● PROBLEM TO WORK ON
Repeat the listing below exactly.

● MATERIAL PROVIDED

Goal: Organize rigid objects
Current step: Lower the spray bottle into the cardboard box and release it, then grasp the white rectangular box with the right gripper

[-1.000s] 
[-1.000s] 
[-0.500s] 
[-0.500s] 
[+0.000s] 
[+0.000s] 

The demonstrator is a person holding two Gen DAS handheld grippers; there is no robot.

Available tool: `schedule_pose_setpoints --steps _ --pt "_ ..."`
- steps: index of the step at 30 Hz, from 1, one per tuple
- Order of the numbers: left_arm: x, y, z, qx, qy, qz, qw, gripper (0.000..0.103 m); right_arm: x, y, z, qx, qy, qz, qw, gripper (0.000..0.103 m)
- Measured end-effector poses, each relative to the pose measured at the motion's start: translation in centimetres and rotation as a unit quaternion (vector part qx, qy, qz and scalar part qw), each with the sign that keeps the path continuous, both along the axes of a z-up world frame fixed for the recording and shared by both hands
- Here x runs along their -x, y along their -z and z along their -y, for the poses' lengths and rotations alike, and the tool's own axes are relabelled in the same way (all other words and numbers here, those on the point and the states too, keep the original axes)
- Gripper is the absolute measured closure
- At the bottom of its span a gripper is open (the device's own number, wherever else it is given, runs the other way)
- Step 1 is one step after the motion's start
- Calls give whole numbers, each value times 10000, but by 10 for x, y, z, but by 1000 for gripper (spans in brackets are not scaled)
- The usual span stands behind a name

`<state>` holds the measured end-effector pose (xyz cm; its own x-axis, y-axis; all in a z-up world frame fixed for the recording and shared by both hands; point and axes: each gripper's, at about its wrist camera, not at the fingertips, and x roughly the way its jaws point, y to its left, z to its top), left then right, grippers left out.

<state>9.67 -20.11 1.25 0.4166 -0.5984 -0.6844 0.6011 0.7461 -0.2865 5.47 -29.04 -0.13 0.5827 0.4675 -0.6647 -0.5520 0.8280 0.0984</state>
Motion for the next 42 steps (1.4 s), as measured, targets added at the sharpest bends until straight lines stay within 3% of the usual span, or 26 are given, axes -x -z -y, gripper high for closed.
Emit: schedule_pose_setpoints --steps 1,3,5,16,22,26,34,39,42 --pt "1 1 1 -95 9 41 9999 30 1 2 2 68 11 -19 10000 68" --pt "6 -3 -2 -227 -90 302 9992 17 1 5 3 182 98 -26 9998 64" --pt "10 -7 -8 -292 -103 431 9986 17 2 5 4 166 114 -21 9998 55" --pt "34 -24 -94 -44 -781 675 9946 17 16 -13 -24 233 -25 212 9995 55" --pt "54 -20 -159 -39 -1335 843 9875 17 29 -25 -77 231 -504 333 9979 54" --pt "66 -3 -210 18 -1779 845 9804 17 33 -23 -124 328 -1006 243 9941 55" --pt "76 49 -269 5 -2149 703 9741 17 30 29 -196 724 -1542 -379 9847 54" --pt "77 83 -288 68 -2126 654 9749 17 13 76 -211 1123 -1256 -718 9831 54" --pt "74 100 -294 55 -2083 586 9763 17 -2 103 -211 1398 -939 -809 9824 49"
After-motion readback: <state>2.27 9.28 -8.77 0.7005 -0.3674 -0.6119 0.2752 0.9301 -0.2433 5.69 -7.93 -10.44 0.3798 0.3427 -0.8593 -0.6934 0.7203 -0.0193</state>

● ANSWER TO THIS EXERCISE
Goal: Organize rigid objects
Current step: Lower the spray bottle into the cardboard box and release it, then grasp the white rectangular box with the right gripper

[-1.000s] 
[-1.000s] 
[-0.500s] 
[-0.500s] 
[+0.000s] 
[+0.000s] 

The demonstrator is a person holding two Gen DAS handheld grippers; there is no robot.

Available tool: `schedule_pose_setpoints --steps _ --pt "_ ..."`
- steps: index of the step at 30 Hz, from 1, one per tuple
- Order of the numbers: left_arm: x, y, z, qx, qy, qz, qw, gripper (0.000..0.103 m); right_arm: x, y, z, qx, qy, qz, qw, gripper (0.000..0.103 m)
- Measured end-effector poses, each relative to the pose measured at the motion's start: translation in centimetres and rotation as a unit quaternion (vector part qx, qy, qz and scalar part qw), each with the sign that keeps the path continuous, both along the axes of a z-up world frame fixed for the recording and shared by both hands
- Here x runs along their -x, y along their -z and z along their -y, for the poses' lengths and rotations alike, and the tool's own axes are relabelled in the same way (all other words and numbers here, those on the point and the states too, keep the original axes)
- Gripper is the absolute measured closure
- At the bottom of its span a gripper is open (the device's own number, wherever else it is given, runs the other way)
- Step 1 is one step after the motion's start
- Calls give whole numbers, each value times 10000, but by 10 for x, y, z, but by 1000 for gripper (spans in brackets are not scaled)
- The usual span stands behind a name

`<state>` holds the measured end-effector pose (xyz cm; its own x-axis, y-axis; all in a z-up world frame fixed for the recording and shared by both hands; point and axes: each gripper's, at about its wrist camera, not at the fingertips, and x roughly the way its jaws point, y to its left, z to its top), left then right, grippers left out.

<state>9.67 -20.11 1.25 0.4166 -0.5984 -0.6844 0.6011 0.7461 -0.2865 5.47 -29.04 -0.13 0.5827 0.4675 -0.6647 -0.5520 0.8280 0.0984</state>
Motion for the next 42 steps (1.4 s), as measured, targets added at the sharpest bends until straight lines stay within 3% of the usual span, or 26 are given, axes -x -z -y, gripper high for closed.
Emit: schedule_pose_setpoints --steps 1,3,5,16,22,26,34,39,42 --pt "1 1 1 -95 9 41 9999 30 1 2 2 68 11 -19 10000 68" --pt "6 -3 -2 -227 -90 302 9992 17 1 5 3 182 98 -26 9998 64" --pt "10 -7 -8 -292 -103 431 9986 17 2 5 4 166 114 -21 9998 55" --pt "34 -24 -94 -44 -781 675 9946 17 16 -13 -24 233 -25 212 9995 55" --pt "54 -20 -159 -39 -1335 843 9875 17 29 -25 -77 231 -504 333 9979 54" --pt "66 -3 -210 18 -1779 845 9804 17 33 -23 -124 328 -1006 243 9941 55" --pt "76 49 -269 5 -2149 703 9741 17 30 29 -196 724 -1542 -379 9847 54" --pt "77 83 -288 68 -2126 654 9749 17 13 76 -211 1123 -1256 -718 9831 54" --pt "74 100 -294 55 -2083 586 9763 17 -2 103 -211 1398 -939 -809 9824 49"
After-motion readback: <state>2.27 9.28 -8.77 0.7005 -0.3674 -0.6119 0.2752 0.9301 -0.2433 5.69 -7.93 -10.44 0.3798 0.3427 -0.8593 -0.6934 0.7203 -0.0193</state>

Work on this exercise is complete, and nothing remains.